(Data extract begins)

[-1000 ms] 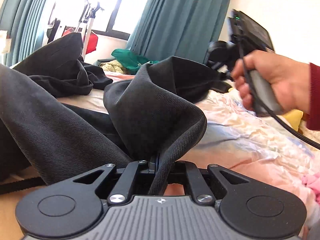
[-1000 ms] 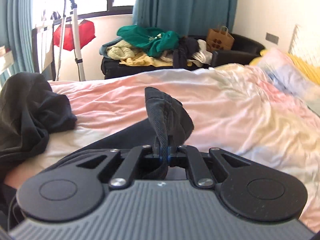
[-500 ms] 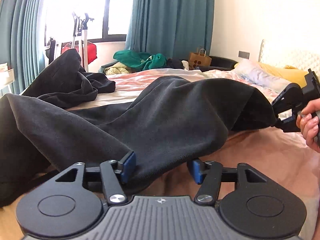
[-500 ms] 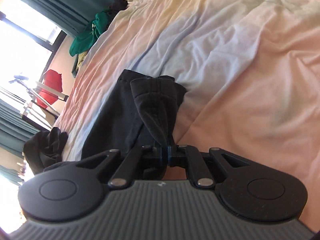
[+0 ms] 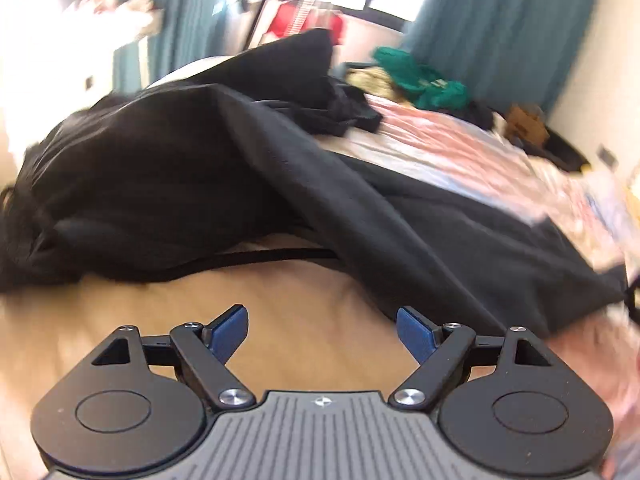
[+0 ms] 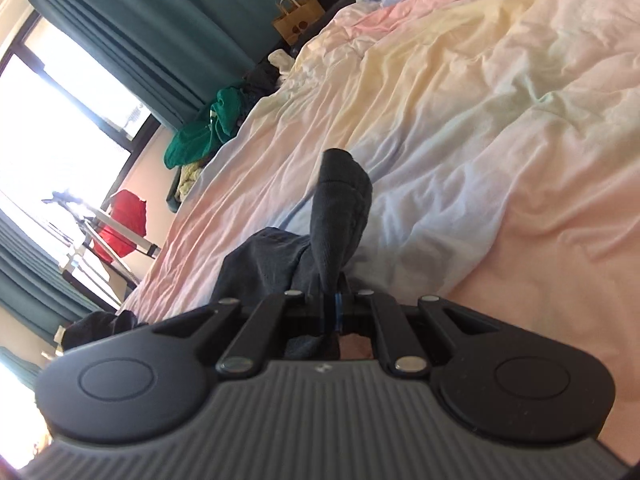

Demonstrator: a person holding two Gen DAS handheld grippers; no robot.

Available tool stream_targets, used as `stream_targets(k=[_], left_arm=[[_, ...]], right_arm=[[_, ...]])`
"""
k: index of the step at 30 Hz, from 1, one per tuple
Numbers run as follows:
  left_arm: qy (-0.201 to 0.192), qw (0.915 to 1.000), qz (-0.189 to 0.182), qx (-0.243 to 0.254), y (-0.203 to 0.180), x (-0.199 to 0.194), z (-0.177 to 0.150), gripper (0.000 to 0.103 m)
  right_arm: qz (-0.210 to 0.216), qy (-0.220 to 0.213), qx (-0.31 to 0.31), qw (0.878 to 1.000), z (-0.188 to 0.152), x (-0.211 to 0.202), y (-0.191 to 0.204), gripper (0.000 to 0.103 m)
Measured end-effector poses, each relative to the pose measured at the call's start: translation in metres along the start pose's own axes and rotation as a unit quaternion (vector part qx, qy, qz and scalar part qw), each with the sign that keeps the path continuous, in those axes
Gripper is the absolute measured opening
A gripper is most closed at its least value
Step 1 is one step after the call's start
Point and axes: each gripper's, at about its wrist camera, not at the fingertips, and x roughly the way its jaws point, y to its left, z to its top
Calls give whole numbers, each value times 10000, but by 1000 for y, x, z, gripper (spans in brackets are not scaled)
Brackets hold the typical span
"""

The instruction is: Fold clothes

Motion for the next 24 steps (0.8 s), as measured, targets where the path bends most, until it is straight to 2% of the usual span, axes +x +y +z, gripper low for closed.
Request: stream_targets(k=[1,2,4,5,7,9,10,14,16,17,20,24], left_arm=[[-17,9976,3,-688,23,1,7,83],[-33,9905,6,-1374,45,3,14,84],[-120,9675,-55,-2527,83,6,6,84],[-163,9509,-86,-3089,102,7,1,83],[-248,9081,-147,-4179,141,11,-7,70],[-598,8735,-209,-4826,160,6,-19,58],[-719,8625,-184,-5006,166,4,-21,54],[-986,8421,-81,-5301,176,-2,-20,41],[-1048,8372,-24,-5368,176,-8,-18,24],[-1070,8361,-2,-5380,176,-11,-17,21],[-1148,8445,122,-5229,167,-34,-9,14],[-1673,8613,345,-4785,167,-93,10,11]], right_arm=[[19,-15,156,9999,1,2,-5,8],[18,-19,261,9997,2,4,-8,8],[16,-32,442,9990,3,8,-14,8],[18,-58,434,9990,3,10,-14,8],[-3,-124,384,9992,4,13,-11,8],[-9,-183,371,9991,4,15,-8,8],[-14,-215,374,9991,3,17,-8,8],[-99,-270,379,9989,1,23,-7,8],[-132,-272,397,9988,0,24,-9,8],[-138,-274,415,9987,0,24,-10,8],[-144,-346,401,9985,0,22,-11,8],[105,-553,523,9970,4,15,-13,7]])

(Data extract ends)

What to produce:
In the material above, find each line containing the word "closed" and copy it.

Solution for this problem:
A gripper is most closed at its least value
Motion for the next 24 steps (0.8 s), as measured, targets where the path bends most, until it is straight to 2% of the usual span, axes +x +y +z, gripper low for closed.

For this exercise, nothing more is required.